Direct naar artikelinhoud

Waarom een centenindex geen goed idee is

Geachte heer Desmet,

Beste Yves,

Zoals steeds heb ik in mijn favoriete krant je commentaarstuk gelezen, dat dit keer handelde over het indexsysteem (DM 30/6). Je hebt het daarin over wat je de onrechtvaardige component van onze indexsysteem noemt, namelijk de indexatie in percenten.

Hiermee sla je nagels met koppen, want het kan niet ontkend worden dat heel veel mensen dit onrechtvaardig vinden omwille wat je zelf omschrijft als het Mattheüseffect. Het is niet dankbaar om dit te weerleggen. Toch doe ik een poging.

We denken dat het beter is om elk beleidsinstrument de taak te laten vervullen waarvoor het ingevoerd werd. De index dient om de koopkracht te beschermen en niet om inkomens te herverdelen. Dat is de taak van de fiscaliteit en het uitgavenbeleid van de overheid. In België slagen we daar, ondanks terechte kritieken op de gebreken van ons systeem, nog vrij behoorlijk in. Internationale statistieken tonen aan dat België, meer dan andere landen, weerstand biedt aan de toename van de ongelijkheden. De index willen gebruiken als een herverdelingsmechanisme lijkt ons niet gepast. Het zou enkel de verdedigers van het indexatiesysteem verdelen.

Een tweede en veel gewichtiger argument is dat een centenindex veel verliezers en weinig winnaars zou opleveren. De doelstelling die met een aanpassing van de indexeringsmodaliteiten wordt nagestreefd, is de verbetering van de kostenconcurrentie. Uiteraard kan dat alleen als de globale loonkost minder snel evolueert dan vóór de ingreep. De hamvraag is dus vanaf welk loonniveau die centenindex wordt ingevoerd.

Ook de Nationale Bank (NBB) zegt dit overigens in haar recente studie. Uiteraard zal dit loonniveau laag moeten liggen om aan de doelstelling van een verbeterd concurrentievermogen te beantwoorden. Dus eerder in de buurt van het minimumloon dan op het niveau van het gemiddeld brutoloon (2.900 euro).

Massaal inleveren

Het blijft overigens de vraag of de invoering van een centenindex zou betekenen dat de werknemers die minder dan dit referentieloon verdienen ook de centenindex van dit referentieloon zouden krijgen of gewoon hun oude index in percenten.
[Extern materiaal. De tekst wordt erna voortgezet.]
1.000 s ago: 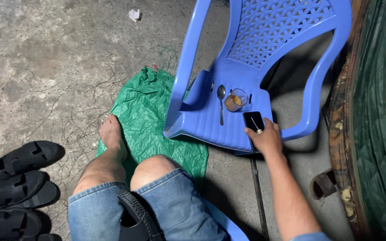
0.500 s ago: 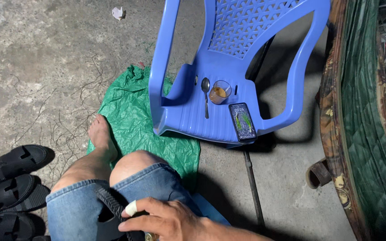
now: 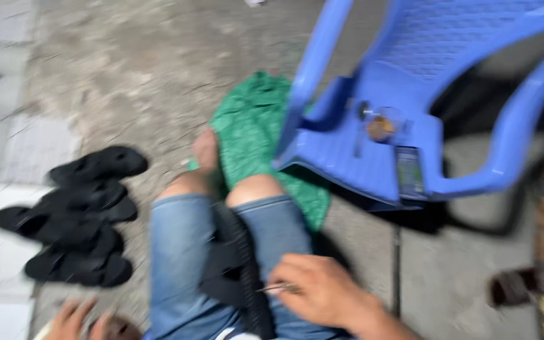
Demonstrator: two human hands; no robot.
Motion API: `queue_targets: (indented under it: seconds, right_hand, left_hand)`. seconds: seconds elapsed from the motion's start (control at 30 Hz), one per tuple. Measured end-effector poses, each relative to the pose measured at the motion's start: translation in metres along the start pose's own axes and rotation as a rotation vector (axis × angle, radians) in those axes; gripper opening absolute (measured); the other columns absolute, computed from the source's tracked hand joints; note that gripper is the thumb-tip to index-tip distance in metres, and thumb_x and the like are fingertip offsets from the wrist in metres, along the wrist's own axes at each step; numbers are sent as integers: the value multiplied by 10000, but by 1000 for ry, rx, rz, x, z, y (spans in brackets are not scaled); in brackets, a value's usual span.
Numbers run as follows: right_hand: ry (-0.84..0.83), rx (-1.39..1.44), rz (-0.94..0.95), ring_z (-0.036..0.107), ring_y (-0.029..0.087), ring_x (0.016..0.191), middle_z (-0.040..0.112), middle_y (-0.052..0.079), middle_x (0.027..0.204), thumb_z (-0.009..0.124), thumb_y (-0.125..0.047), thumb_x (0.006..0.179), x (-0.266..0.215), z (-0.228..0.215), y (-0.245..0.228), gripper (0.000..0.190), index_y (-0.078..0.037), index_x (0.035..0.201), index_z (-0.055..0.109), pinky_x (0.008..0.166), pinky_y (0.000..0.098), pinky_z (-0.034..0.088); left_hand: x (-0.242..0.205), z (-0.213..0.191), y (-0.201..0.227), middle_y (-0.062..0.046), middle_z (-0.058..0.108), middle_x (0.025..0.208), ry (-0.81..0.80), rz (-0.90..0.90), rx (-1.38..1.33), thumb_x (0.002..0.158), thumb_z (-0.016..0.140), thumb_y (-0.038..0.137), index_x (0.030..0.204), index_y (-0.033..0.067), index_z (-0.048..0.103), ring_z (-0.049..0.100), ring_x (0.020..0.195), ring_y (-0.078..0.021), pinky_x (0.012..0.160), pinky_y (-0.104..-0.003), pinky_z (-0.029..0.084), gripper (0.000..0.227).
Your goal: The person sits on a blue plastic chair and sews a black sandal held on their lap using a needle and thread. They repeatedly push the needle through the sandal's strap and pull the thread to stitch it. Several other sandals are visible on the floor nearby.
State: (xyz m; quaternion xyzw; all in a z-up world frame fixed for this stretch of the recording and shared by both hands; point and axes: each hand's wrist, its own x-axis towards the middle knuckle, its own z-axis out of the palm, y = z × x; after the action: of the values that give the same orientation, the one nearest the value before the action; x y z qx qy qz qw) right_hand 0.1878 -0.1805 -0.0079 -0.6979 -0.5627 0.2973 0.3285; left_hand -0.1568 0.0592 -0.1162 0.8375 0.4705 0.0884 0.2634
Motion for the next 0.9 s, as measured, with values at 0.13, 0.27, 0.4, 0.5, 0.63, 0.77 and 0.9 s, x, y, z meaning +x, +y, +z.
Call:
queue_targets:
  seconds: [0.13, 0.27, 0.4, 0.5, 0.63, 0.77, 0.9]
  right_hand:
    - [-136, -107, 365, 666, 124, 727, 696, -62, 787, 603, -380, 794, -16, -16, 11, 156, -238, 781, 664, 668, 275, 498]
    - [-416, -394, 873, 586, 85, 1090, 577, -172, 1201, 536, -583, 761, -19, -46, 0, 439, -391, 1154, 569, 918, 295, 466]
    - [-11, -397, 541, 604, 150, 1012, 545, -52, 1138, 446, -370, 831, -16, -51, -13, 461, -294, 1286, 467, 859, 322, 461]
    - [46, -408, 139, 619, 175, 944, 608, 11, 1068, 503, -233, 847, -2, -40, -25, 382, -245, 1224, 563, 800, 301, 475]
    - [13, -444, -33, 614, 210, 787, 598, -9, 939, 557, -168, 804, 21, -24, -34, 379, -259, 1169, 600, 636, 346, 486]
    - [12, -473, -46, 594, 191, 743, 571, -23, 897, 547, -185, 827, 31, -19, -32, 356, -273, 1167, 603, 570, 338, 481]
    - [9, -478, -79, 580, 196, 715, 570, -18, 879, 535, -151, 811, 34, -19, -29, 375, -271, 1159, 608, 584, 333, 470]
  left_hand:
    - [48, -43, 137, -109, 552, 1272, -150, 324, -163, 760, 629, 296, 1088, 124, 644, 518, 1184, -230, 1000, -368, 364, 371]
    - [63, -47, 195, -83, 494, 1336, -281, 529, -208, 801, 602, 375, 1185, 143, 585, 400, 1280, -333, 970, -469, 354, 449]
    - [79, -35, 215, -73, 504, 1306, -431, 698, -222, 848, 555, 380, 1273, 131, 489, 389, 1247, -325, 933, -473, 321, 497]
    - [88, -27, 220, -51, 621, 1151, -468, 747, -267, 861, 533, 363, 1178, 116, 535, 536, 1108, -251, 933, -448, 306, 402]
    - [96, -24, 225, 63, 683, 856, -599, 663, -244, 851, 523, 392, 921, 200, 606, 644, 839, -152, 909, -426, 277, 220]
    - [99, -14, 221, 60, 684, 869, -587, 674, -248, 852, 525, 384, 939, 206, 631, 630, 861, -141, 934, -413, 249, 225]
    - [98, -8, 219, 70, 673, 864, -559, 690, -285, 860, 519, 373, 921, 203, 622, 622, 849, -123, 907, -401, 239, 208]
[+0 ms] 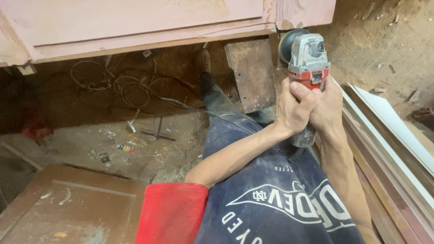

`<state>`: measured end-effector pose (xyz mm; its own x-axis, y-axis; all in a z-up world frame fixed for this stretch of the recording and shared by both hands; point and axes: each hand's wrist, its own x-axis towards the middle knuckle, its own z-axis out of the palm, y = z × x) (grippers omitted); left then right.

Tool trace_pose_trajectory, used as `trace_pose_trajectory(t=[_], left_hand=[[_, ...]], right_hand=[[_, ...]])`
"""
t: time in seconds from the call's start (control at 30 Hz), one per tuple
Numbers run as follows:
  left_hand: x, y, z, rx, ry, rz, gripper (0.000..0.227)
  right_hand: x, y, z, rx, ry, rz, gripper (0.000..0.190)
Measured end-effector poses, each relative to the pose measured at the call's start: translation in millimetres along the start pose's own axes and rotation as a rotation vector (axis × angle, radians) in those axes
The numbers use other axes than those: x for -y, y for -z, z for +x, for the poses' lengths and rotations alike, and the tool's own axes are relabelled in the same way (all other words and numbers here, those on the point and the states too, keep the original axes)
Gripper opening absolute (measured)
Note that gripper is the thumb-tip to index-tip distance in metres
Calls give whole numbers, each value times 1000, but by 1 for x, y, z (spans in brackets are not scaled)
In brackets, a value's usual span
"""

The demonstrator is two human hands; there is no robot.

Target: The person hammers a wooden trim piece onto a pink door, then uses a circular saw to cut the door edge and an angle grinder to smooth the cut. The person also uses a chisel to remove material from the door frame.

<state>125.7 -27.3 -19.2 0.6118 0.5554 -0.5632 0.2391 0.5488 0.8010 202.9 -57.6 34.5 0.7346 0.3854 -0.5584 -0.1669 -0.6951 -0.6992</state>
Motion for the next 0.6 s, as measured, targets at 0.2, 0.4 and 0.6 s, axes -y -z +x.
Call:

Indien het de centenindex is, worden die werknemers wel bijzonder duur voor de ondernemingen en dat is uiteraard niet de bedoeling.

Ook de studie van de NBB geeft aan dat een dergelijke ingreep het loon van de kortgeschoolde werknemers zou verhogen en hun tewerkstellingskansen zou verminderen.

Zeker als de laagste lonen, zoals te verwachten valt, hun oude indexaanpassing behouden, betekent dit dat een centenindex voor het leeuwendeel van de werknemers zou neerkomen op een massale inleveringsoperatie. Zelfs als deze groep, tegen alle verwachtingen in (cfr. de moeilijkheden die we hebben om het minimumloon te verhogen) toch een betere centenindex zou krijgen, dan zal de grootste groep nog altijd inleveren. Behalve natuurlijk de bestbetaalden. Die zullen wel op een andere manier dan via de automatische indexatie een prijscompensatie kunnen onderhandelen. Dat is uiteraard niet wat jij bedoelt, maar het zou wel de bittere werkelijkheid zijn.

Duidelijke visie

Slotsom: de loonverdeling zal ongelijker worden na de invoering van een centenindex dan nu met de automatische loonindexatie.

Wij blijven zeggen dat de aandacht die, om ideologische redenen, aan de index gewijd wordt, beter besteed zou worden aan de echte oorzaken van het verlies van marktaandelen. Dat is voor tweederde te wijten aan structurele aspecten van het concurrentievermogen: innovatiedeficit, vormingsdeficit, slechte structuur en oriëntering van onze export.

Natuurlijk is het ingewikkelder om daar een doeltreffend antwoord op te formuleren. Daarvoor is een duidelijke visie nodig en een betere afstemming van de federale en gewestelijke beleidsniveaus.